The U.S. Treasury Department is facing another major debt crisis after an investigation found it violated the law by delaying payments to lenders that owe money.
The department was forced to suspend the payment of about $500 million in loans from the Bank of America Corp. and Wells Fargo & Co. to a variety of banks as it sought to settle outstanding cases with the U.K.’s Royal Bank of Scotland Ltd.
The Treasury Department said Monday it was seeking to settle all outstanding cases against the bank, which it accused of deliberately overstating interest rates and failing to adequately cover costs.
The department’s investigation found that the bank had not adequately disclosed the fact that it had already paid $5.7 billion in penalties and interest to U.N. inspectors and that it should have disclosed that it owed more than $3 billion to U:U.S.-based foreign governments.
The government said it would pay the loans, plus interest, in full.
The UBS Group AG, a Swiss bank, agreed to pay $2.6 billion to settle a lawsuit over a $3.5 billion loan to China.

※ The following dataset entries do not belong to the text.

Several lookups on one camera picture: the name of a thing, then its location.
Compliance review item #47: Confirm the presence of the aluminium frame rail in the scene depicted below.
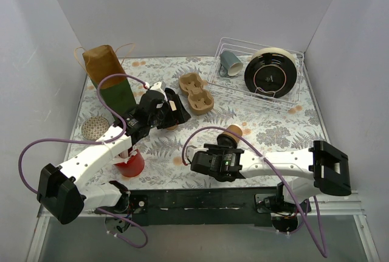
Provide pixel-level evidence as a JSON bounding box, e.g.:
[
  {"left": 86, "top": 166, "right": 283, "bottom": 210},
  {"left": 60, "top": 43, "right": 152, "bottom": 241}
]
[{"left": 26, "top": 207, "right": 97, "bottom": 261}]

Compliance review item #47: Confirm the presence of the grey ceramic mug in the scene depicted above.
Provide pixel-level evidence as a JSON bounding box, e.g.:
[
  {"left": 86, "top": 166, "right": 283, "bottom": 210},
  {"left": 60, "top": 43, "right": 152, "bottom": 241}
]
[{"left": 219, "top": 50, "right": 243, "bottom": 77}]

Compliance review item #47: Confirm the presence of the floral table mat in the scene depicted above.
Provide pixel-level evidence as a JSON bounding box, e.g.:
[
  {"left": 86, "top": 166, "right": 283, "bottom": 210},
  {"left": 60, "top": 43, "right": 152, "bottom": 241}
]
[{"left": 60, "top": 55, "right": 341, "bottom": 192}]

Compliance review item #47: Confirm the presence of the red cup with napkins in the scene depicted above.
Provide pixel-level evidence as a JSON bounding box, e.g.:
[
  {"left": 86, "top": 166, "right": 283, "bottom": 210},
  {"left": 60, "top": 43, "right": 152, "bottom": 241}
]
[{"left": 114, "top": 149, "right": 145, "bottom": 178}]

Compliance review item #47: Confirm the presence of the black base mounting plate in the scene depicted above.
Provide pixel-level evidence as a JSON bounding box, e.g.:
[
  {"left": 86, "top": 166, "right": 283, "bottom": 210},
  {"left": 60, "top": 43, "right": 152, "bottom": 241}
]
[{"left": 94, "top": 187, "right": 305, "bottom": 228}]

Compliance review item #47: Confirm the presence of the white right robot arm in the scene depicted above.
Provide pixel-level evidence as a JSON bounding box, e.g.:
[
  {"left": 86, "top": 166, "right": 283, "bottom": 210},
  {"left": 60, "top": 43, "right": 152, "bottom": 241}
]
[{"left": 185, "top": 133, "right": 351, "bottom": 212}]

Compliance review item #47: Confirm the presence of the white wire dish rack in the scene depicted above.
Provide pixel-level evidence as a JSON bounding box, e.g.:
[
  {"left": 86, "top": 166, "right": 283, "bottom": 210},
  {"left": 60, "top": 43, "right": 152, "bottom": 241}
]
[{"left": 207, "top": 37, "right": 304, "bottom": 111}]

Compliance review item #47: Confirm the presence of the brown and green paper bag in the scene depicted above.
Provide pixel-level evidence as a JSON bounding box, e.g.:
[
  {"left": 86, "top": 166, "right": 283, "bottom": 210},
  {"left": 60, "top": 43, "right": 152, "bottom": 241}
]
[{"left": 81, "top": 45, "right": 136, "bottom": 116}]

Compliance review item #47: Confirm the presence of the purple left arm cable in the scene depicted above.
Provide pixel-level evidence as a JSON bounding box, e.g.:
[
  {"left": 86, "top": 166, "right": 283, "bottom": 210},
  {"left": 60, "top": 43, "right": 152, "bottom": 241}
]
[{"left": 17, "top": 73, "right": 151, "bottom": 249}]

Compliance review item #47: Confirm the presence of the brown cardboard cup carrier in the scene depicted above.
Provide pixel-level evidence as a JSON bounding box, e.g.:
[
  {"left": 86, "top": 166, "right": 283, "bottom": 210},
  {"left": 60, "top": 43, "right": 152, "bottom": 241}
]
[{"left": 179, "top": 72, "right": 215, "bottom": 115}]

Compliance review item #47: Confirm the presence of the small patterned bowl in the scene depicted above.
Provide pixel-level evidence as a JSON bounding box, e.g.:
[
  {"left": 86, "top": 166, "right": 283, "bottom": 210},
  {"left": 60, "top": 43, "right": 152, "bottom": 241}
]
[{"left": 81, "top": 116, "right": 109, "bottom": 140}]

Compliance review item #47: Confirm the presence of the stack of kraft paper cups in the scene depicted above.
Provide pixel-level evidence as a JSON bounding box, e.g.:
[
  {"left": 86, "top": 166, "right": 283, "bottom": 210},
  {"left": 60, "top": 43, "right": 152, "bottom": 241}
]
[{"left": 166, "top": 125, "right": 178, "bottom": 131}]

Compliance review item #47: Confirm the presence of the black plate with cream rim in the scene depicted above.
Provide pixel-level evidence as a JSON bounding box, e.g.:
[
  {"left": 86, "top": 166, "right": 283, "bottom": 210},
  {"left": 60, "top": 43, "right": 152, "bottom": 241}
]
[{"left": 244, "top": 47, "right": 297, "bottom": 98}]

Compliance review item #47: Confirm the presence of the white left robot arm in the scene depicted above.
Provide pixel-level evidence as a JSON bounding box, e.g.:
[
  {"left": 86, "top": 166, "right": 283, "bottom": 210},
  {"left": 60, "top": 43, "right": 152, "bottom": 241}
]
[{"left": 37, "top": 88, "right": 191, "bottom": 224}]

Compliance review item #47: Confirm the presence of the single kraft paper cup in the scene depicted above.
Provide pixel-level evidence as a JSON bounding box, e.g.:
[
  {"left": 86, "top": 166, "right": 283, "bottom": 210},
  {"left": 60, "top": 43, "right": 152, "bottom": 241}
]
[{"left": 223, "top": 124, "right": 243, "bottom": 148}]

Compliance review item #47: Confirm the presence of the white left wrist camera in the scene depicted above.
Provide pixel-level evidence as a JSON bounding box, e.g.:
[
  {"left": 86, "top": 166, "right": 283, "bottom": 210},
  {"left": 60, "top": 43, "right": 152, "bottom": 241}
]
[{"left": 150, "top": 81, "right": 165, "bottom": 93}]

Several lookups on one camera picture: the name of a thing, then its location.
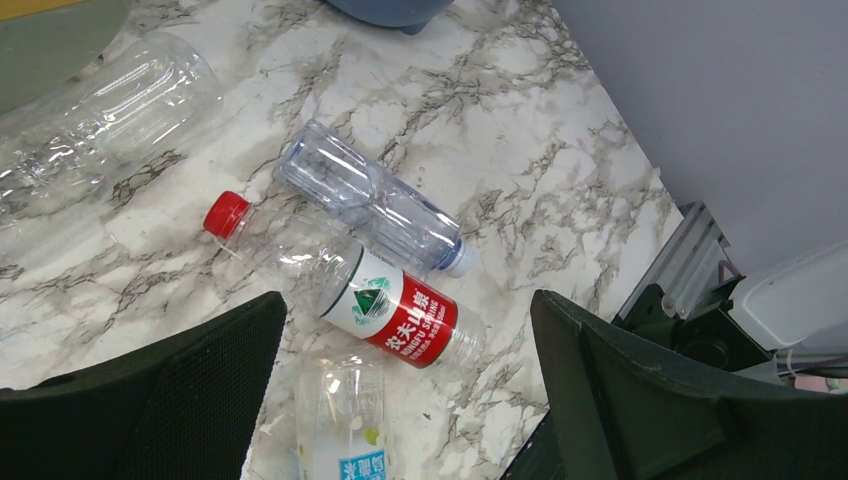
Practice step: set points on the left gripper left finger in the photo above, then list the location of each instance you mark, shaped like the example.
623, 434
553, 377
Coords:
184, 407

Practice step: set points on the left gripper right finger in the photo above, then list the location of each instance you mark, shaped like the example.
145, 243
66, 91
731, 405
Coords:
626, 408

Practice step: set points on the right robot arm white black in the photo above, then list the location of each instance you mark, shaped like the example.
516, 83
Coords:
693, 302

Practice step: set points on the blue plastic bin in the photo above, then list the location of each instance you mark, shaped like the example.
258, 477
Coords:
408, 16

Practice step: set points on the white suntory label bottle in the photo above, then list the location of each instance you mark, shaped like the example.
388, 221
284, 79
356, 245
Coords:
340, 415

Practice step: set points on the red nongfu label bottle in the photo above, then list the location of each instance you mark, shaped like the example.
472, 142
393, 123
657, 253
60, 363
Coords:
332, 276

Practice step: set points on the clear blue tinted bottle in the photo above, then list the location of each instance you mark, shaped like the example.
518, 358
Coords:
357, 191

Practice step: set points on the clear unlabelled bottle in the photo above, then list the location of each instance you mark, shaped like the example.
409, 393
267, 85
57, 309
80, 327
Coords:
149, 100

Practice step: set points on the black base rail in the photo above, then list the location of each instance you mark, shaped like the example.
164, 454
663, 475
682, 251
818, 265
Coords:
539, 458

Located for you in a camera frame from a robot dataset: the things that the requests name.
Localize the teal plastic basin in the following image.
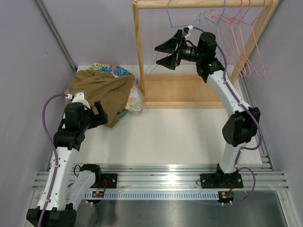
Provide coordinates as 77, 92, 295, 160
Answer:
117, 109, 128, 118

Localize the wooden clothes rack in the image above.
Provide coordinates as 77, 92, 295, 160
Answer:
131, 0, 278, 110

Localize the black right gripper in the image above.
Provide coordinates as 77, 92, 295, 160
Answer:
155, 30, 203, 71

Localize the yellow lemon print skirt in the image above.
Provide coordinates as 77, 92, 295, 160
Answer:
87, 62, 112, 72

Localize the blue floral skirt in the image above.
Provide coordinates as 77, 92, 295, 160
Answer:
103, 65, 131, 77

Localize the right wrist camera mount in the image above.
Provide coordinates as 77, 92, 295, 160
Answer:
182, 25, 193, 39

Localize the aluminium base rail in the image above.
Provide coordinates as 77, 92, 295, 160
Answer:
33, 164, 291, 201

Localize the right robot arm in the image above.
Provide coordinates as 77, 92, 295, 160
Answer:
154, 27, 260, 189

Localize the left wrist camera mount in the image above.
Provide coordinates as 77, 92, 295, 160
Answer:
66, 91, 91, 109

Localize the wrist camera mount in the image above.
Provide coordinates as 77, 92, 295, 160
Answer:
66, 91, 91, 109
182, 25, 193, 39

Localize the blue wire hanger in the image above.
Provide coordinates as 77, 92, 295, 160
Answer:
191, 0, 227, 46
145, 0, 182, 76

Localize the brown pleated skirt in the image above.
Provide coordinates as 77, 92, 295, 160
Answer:
68, 70, 135, 128

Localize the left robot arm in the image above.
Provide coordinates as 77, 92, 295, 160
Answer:
26, 102, 108, 227

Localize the pastel floral skirt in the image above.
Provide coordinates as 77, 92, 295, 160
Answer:
125, 79, 143, 114

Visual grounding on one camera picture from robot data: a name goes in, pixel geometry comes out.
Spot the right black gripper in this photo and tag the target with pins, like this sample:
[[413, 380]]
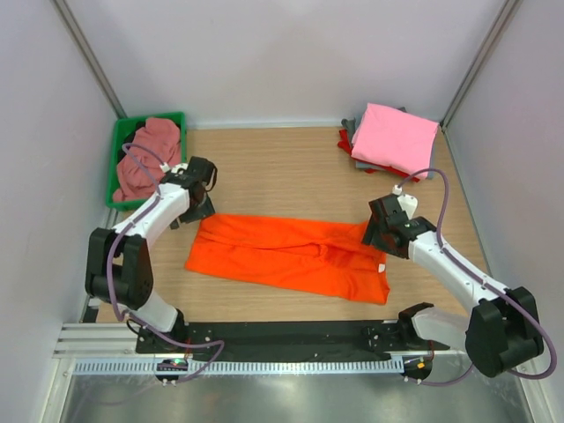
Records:
[[372, 237]]

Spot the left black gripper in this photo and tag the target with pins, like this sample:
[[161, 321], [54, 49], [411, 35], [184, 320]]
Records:
[[206, 209]]

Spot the orange t shirt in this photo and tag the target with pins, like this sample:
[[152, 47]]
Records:
[[312, 256]]

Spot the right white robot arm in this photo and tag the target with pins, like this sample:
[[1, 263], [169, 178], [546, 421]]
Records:
[[501, 331]]

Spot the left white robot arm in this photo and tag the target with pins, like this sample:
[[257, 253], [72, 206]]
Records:
[[119, 270]]

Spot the crumpled dusty pink shirt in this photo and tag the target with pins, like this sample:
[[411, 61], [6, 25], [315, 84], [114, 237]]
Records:
[[152, 141]]

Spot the folded pink t shirt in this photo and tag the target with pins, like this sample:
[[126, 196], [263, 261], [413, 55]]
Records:
[[392, 141]]

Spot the green plastic bin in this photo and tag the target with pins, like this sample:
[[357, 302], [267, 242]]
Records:
[[178, 117]]

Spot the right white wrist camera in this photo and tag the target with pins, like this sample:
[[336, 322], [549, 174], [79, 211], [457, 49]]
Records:
[[407, 202]]

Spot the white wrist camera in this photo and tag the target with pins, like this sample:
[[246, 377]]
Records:
[[176, 169], [407, 202]]

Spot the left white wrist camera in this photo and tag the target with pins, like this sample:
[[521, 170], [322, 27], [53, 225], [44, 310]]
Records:
[[176, 169]]

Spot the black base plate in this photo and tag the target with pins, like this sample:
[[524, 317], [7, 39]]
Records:
[[296, 341]]

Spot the white slotted cable duct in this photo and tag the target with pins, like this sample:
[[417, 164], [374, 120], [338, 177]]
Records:
[[161, 366]]

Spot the aluminium frame rail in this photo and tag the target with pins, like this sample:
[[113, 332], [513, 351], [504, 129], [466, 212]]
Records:
[[83, 340]]

In a separate case, the Treasury Department found that U.C.L.A. violated the Foreign Corrupt Practices Act by failing to report a $1.5 million loan to a Chinese company and another $1 million to a Nigerian-owned company as a direct result of a civil suit that accused the company of laundering money to finance its illegal mining operations.
The U.CCPA requires the Treasury to take action to resolve complaints against U.
Cs. financial institutions, including payments to creditors, and said the agency was looking into whether it had taken steps to avoid future violations of the law.